- Opening Delimiter -

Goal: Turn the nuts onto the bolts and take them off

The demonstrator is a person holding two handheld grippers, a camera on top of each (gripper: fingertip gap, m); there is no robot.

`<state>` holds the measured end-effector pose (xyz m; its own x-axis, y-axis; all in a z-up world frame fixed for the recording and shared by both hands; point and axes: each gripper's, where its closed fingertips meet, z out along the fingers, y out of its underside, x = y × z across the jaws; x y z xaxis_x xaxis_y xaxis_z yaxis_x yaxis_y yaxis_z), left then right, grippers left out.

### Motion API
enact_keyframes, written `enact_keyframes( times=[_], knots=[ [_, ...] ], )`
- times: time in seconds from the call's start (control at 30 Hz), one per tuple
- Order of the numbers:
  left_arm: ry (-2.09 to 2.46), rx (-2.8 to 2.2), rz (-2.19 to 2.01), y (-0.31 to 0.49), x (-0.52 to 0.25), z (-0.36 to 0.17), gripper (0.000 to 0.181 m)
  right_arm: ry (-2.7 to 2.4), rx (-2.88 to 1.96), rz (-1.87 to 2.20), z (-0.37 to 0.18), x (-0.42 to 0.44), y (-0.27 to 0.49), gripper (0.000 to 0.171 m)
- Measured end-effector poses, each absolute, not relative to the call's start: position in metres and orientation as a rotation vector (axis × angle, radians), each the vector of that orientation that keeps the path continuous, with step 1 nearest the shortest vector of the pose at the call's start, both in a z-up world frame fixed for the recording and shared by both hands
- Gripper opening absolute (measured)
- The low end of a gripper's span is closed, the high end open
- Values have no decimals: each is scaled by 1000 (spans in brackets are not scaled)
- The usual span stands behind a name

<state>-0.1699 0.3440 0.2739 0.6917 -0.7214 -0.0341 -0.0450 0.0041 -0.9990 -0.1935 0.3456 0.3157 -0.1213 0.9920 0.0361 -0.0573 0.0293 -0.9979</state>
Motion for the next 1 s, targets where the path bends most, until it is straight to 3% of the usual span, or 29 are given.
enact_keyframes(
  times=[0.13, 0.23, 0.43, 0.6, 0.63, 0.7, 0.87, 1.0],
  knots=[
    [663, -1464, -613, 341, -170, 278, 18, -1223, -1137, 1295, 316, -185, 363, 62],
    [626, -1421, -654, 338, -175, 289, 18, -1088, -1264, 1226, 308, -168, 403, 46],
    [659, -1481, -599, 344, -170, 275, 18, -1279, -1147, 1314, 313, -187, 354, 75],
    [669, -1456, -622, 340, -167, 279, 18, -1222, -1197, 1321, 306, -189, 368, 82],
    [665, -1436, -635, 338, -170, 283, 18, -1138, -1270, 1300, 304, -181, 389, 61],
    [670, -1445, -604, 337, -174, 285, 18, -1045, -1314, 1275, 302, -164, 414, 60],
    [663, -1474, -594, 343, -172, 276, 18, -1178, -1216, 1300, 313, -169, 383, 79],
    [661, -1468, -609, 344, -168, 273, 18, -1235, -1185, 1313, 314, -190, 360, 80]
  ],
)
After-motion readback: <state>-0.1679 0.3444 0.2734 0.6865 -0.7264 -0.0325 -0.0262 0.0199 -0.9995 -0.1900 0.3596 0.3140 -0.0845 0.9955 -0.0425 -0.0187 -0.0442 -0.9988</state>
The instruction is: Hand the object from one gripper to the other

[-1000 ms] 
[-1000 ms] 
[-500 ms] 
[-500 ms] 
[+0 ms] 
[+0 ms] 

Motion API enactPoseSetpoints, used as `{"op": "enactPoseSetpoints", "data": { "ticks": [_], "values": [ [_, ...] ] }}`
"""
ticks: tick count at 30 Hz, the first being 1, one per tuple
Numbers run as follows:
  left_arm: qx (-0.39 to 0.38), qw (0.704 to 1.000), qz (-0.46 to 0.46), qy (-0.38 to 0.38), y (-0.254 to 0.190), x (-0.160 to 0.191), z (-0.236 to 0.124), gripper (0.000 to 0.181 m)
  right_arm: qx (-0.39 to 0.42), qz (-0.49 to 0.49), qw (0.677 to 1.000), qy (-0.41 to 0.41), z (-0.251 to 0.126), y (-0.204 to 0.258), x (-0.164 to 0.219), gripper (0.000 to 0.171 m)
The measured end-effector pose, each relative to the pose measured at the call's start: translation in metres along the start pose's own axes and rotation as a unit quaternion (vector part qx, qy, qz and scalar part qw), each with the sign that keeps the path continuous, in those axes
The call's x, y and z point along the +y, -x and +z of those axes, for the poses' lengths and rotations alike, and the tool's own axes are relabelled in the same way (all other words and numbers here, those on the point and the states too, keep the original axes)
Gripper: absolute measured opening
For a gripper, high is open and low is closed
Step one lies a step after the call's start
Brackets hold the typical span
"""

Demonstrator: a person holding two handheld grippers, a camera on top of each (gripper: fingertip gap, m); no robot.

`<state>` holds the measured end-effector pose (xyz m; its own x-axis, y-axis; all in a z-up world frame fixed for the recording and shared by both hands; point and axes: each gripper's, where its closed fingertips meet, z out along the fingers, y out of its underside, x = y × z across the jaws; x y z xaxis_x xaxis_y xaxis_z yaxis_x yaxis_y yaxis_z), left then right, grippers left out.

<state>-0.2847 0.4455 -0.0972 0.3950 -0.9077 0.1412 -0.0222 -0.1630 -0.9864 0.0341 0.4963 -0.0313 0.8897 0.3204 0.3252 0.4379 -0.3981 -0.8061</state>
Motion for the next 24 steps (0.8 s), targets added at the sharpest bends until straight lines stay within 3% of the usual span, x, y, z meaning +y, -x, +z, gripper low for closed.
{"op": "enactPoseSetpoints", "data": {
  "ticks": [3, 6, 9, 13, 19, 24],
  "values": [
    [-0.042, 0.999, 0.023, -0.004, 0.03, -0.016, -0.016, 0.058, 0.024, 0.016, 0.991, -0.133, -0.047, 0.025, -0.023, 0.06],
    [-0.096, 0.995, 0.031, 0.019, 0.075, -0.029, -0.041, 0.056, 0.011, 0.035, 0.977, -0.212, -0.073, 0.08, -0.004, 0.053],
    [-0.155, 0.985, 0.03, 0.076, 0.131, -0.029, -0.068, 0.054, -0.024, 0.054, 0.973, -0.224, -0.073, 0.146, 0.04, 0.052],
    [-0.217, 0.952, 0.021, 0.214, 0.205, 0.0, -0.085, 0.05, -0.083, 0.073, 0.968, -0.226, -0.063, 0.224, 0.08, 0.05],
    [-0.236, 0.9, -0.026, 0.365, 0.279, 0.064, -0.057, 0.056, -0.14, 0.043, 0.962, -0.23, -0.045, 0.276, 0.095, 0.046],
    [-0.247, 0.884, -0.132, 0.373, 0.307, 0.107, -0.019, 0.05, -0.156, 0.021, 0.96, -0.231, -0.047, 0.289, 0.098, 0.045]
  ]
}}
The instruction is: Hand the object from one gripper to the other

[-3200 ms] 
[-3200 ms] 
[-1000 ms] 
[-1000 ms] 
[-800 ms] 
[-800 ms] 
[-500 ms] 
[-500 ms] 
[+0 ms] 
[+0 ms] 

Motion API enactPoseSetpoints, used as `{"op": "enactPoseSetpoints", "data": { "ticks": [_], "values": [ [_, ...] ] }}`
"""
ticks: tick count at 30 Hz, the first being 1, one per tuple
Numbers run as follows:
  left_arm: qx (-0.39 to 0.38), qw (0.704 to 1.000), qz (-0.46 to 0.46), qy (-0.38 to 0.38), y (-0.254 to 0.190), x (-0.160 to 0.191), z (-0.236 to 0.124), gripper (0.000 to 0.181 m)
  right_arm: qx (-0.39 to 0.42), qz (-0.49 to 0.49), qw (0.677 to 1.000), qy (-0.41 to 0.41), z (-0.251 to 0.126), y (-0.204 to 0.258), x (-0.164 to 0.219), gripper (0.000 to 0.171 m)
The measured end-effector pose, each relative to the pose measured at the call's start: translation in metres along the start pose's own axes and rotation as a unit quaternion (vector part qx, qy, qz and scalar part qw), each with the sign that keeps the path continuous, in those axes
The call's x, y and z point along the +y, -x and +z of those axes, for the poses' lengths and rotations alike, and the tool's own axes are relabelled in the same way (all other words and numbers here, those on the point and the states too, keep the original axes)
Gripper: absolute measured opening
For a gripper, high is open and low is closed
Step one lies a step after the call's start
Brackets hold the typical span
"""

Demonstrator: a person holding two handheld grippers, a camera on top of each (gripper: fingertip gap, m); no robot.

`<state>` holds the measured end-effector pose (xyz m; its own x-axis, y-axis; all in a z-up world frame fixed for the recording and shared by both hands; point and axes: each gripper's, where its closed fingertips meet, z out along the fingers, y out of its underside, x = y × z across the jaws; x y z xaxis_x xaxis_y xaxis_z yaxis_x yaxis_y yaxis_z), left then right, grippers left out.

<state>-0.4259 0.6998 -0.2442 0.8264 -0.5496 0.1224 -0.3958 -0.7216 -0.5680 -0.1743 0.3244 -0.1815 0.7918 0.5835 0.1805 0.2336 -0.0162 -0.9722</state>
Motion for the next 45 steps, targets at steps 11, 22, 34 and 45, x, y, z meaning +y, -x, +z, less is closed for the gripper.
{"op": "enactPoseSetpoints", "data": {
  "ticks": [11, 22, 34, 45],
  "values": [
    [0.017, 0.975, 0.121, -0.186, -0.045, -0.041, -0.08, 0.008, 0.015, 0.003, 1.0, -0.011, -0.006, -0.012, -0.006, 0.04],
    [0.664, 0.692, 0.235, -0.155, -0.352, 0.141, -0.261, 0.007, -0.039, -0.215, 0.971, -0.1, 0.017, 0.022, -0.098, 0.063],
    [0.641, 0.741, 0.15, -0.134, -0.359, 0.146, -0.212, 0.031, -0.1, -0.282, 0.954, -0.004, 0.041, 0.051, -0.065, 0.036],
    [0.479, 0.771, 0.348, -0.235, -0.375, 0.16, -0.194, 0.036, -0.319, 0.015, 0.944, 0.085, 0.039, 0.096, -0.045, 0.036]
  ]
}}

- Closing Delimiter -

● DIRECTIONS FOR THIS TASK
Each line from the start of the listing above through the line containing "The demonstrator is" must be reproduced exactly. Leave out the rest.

● OUTPUT FOR THIS EXERCISE
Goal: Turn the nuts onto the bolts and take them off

The demonstrator is a person holding two handheld grippers, a camera on top of each (gripper: fingertip gap, m); there is no robot.

This output requires no further additions.